_What is expected_
Check every line of the data for the word "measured", and copy those that have it.

== Segment start ==

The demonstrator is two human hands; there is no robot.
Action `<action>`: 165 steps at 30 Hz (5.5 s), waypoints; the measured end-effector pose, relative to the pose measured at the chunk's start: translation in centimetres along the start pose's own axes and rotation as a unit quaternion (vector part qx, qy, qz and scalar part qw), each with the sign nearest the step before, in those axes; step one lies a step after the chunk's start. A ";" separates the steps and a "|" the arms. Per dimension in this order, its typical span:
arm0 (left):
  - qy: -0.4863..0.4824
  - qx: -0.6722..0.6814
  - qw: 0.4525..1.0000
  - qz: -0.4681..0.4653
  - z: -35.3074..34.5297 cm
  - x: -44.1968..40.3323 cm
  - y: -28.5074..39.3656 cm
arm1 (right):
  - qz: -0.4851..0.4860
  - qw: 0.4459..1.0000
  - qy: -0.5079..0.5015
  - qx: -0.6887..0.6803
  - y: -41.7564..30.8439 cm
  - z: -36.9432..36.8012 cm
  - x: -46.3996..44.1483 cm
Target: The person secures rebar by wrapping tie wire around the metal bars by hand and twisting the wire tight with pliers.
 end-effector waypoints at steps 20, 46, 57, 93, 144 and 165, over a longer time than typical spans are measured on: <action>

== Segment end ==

_Written solution_
Action `<action>`: 165 steps at 30 Hz (5.5 s), waypoints; the measured end-effector pose, relative to the pose measured at the chunk's start: translation in centimetres along the start pose's own axes and rotation as a unit quaternion (vector part qx, qy, qz and scalar part qw), each with the sign nearest the step before, in those axes; step one lies a step after the chunk's start. A ";" separates the steps and a "|" the arms. Per dimension in this order, its typical span:
 end-effector waypoints at steps 20, 46, 57, 93, 144 and 165, over a longer time than typical spans are measured on: <action>

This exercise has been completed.